Brevísimo incordio (dialéctico) a modo de despedida

El asunto de las habilidades motrices también influye. Algunos sencillamente no nacimos para ciertas actividades físicas que exigen, en partes iguales, agilidad y coordinación. Reconocerlo y no hacer ridículos innecesarios es una cuestión de cariño propio. Ustedes, cursis malévolos, dirán que eso no importa, que lo bonito es bailar. Pues sí, ver al Ballet Mariinski en el Royal Opera House debe ser algo hermoso para una mente bien educada. Pero, para nuestras molleras agrestes, ¿qué hay de belleza en verlos a ustedes bailar la «vaina loca»?

¿A quién le puede gustar que desconocidos ataviados con ridículos antifaces y lentes enormes le suministren empujones constantes?

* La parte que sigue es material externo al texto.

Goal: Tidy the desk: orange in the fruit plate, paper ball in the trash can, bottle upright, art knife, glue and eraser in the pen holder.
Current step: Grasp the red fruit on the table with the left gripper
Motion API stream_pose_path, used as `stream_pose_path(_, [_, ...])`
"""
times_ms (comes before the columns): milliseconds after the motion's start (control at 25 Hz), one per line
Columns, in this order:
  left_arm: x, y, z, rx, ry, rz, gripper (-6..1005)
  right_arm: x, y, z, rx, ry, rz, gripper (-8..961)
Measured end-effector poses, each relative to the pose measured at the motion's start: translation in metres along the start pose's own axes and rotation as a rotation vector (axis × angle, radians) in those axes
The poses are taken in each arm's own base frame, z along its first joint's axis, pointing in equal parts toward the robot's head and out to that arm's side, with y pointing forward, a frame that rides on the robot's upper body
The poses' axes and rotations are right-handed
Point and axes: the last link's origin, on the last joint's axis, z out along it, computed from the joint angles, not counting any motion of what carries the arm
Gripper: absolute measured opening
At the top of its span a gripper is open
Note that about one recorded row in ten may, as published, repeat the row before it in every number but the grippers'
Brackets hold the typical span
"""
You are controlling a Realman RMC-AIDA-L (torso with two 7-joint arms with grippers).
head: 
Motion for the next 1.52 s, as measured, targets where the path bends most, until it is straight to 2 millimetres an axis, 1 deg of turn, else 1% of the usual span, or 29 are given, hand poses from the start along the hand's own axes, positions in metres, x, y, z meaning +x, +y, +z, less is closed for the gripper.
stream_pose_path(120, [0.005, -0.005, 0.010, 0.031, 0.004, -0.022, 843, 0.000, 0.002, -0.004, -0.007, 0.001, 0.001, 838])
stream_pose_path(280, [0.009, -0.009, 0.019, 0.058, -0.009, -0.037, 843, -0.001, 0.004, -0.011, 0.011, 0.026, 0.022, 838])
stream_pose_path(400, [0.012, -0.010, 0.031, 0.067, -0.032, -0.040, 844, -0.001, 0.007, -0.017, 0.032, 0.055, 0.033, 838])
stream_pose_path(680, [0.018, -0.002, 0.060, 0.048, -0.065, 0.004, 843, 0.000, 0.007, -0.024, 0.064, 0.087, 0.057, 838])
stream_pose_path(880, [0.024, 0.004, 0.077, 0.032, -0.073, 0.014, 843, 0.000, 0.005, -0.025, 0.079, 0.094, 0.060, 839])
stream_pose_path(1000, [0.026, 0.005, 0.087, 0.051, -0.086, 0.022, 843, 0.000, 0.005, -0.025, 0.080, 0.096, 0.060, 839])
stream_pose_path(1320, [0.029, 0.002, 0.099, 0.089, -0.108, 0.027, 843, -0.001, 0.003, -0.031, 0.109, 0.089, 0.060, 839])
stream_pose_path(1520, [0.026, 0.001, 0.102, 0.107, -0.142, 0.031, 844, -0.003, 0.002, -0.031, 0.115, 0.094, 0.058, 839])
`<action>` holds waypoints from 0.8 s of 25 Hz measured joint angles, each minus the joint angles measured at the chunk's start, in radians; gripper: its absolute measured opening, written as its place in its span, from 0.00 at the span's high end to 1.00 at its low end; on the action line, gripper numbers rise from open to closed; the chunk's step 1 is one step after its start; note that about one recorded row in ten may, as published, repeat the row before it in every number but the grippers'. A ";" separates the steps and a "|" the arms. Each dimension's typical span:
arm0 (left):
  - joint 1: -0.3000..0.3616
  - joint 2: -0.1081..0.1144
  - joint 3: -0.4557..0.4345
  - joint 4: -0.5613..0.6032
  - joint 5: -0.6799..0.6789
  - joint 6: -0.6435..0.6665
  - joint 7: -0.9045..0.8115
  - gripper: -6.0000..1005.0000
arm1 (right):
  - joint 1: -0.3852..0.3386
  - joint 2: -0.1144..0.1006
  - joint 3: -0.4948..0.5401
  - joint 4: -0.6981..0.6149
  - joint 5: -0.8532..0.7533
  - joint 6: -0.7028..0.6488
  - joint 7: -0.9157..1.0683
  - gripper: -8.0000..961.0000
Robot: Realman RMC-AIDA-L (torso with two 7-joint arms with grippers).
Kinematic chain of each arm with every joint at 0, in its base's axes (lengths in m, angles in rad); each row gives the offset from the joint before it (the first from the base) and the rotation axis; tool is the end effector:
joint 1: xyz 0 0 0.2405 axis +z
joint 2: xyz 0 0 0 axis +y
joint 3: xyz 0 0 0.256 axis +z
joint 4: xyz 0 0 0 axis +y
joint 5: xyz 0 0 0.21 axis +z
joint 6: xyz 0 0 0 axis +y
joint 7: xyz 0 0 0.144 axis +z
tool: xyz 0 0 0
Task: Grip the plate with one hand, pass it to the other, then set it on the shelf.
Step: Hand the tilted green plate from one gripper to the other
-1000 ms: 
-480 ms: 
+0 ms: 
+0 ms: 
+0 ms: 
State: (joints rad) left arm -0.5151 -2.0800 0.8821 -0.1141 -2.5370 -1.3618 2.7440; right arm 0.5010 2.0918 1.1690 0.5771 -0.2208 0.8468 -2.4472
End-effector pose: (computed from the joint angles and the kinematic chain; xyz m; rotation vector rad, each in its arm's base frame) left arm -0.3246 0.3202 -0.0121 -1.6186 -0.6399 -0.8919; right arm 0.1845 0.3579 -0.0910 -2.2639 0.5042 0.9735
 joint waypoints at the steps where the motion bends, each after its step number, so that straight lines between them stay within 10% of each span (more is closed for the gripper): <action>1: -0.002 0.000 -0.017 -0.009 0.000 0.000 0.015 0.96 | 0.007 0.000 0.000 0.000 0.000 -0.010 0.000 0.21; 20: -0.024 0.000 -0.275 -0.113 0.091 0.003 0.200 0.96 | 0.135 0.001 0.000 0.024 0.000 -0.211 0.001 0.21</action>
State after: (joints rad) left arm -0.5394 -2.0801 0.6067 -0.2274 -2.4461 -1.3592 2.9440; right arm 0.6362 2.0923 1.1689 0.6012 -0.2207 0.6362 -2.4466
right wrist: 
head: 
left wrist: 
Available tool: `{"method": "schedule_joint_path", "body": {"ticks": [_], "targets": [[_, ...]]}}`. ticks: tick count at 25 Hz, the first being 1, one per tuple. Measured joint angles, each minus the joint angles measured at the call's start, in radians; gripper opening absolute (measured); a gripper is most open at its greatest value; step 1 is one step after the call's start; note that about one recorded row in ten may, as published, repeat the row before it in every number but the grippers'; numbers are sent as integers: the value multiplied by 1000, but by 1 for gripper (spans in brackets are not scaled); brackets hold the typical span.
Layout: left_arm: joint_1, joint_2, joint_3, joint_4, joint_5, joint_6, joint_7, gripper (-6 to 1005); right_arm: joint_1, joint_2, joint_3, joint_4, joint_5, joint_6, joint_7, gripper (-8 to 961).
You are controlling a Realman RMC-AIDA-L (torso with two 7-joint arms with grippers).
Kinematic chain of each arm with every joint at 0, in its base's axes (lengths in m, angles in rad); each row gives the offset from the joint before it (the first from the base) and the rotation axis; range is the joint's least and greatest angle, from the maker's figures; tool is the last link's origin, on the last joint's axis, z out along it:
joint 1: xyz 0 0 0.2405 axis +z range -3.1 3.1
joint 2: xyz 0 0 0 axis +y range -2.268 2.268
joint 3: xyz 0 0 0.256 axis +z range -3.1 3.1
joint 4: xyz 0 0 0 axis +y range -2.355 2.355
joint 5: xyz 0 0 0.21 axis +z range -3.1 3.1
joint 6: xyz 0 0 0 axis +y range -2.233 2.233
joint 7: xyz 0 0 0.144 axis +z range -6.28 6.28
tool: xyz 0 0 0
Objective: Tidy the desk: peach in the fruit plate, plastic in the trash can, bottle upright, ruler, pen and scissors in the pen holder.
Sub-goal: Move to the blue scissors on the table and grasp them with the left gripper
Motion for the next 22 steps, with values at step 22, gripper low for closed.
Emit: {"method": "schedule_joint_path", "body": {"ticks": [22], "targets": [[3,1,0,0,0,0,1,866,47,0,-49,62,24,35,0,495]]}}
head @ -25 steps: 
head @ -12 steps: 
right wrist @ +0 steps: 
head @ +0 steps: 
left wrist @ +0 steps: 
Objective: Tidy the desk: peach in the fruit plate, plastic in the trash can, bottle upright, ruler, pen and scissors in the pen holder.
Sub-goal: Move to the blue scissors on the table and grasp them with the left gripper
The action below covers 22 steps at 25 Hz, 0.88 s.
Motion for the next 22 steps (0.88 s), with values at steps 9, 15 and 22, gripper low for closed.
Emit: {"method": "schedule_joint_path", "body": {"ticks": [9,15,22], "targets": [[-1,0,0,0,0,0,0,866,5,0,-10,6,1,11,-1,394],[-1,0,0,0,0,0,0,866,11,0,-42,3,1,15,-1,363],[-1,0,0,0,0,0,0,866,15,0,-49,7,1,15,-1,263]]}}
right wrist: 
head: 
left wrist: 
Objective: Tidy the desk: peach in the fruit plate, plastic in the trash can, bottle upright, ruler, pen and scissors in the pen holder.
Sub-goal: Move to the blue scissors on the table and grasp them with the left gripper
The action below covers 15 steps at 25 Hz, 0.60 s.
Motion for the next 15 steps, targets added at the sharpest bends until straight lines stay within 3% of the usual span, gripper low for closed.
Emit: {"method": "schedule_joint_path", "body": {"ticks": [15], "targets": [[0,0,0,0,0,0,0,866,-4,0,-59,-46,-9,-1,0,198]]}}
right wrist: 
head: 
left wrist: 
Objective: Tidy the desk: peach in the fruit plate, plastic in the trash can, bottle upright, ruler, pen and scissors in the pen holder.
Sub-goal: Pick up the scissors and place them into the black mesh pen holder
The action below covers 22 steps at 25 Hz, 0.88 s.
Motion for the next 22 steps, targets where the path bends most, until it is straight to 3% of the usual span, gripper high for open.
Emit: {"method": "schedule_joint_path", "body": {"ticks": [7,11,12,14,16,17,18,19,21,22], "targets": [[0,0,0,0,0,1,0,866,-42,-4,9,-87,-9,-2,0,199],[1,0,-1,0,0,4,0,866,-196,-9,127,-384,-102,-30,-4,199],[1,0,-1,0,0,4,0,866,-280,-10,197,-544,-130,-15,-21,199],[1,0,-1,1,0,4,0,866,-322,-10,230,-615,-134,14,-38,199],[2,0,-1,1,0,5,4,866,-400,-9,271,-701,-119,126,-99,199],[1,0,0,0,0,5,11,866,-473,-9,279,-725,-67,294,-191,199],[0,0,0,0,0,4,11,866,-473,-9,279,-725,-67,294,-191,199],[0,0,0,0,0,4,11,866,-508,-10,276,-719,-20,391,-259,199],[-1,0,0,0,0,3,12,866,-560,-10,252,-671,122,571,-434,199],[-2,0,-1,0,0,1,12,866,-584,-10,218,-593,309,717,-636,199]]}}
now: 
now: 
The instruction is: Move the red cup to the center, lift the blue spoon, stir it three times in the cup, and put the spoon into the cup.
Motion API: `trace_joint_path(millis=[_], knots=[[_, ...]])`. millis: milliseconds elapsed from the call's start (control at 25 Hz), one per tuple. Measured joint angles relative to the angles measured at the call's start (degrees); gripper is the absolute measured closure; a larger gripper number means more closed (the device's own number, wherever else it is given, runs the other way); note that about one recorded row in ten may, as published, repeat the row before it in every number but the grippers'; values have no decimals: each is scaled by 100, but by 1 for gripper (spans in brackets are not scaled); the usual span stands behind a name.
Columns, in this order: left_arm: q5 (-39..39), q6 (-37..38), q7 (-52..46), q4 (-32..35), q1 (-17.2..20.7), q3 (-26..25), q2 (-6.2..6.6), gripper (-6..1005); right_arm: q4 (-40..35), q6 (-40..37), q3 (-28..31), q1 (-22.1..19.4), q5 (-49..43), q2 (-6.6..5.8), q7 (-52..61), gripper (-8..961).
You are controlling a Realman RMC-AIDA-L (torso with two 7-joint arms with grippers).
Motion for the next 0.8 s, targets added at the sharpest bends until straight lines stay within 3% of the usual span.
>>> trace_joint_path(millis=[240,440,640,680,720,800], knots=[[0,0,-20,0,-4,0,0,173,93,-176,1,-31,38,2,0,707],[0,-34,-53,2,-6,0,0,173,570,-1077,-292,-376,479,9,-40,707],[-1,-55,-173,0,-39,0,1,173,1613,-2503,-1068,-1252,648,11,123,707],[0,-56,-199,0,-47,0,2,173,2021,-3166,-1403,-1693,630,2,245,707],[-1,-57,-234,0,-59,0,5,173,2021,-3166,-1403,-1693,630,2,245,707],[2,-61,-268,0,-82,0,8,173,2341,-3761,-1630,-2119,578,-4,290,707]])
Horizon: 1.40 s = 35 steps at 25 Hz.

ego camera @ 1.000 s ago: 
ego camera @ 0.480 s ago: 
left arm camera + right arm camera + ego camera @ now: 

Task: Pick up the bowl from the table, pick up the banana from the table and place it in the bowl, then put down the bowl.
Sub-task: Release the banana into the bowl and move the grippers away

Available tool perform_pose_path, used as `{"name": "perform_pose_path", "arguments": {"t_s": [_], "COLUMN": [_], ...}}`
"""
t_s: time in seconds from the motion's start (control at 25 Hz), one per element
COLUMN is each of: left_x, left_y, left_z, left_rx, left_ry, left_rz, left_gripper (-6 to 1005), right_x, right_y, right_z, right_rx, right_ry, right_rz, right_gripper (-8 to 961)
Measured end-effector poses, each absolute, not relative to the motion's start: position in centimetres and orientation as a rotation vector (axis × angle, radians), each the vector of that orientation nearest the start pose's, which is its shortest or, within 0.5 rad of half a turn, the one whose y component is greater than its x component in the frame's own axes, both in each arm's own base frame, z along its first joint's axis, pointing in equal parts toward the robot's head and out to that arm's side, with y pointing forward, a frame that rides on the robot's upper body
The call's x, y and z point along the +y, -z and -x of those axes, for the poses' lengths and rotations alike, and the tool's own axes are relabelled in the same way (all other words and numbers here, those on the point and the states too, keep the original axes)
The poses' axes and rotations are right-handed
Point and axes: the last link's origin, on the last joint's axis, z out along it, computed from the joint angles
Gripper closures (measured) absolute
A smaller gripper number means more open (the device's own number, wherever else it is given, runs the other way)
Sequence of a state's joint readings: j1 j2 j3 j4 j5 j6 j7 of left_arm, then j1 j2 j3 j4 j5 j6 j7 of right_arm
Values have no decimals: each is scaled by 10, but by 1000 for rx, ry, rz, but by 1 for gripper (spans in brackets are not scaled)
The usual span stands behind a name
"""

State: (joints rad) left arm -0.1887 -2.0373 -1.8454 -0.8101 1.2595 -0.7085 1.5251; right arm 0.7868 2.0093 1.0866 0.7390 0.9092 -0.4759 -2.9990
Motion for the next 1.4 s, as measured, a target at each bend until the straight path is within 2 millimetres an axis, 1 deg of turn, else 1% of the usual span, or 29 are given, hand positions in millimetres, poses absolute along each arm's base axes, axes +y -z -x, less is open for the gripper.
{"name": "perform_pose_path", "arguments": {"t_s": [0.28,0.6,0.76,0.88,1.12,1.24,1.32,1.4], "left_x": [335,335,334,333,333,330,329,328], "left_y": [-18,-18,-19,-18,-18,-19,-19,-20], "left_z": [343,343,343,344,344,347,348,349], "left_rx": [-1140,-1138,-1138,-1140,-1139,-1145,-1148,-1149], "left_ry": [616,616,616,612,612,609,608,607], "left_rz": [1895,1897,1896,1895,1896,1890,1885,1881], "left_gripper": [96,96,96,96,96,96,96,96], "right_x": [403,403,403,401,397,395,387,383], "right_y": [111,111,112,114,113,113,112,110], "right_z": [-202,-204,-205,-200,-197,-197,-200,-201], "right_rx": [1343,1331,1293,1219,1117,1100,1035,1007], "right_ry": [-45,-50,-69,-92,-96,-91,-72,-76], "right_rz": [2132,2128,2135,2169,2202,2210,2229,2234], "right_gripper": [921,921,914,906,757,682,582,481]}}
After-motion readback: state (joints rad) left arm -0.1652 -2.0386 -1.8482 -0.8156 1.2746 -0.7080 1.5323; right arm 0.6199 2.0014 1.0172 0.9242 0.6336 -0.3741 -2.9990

Bailar en «bolita» parece una actividad más propia de los payasos; hay que hacer un poquito el imbécil para conmocionar en la médula de la rueda. Además, requiere una tolerancia enorme a las muchedumbres que no tengo y no me interesa desarrollar. Así que el amistoso comentario de «el chiste es divertirse» queda excluido por la sencilla razón de que no me divierte hacerme el simpático.

Que se entienda este texto como una declaración de principios: no me gusta bailar aunque ustedes, que no están en mis torpes zapatos, pretendan que sí. Sin embargo, cuando lo haga —y lo haré—, obedecerá a cuestiones pragmáticas: una concesión en la interminable negociación que son las relaciones personales. No por ello claudico en mi derecho de no bailar. Pues en la pista de baile, soy el niño del eterno taco metido.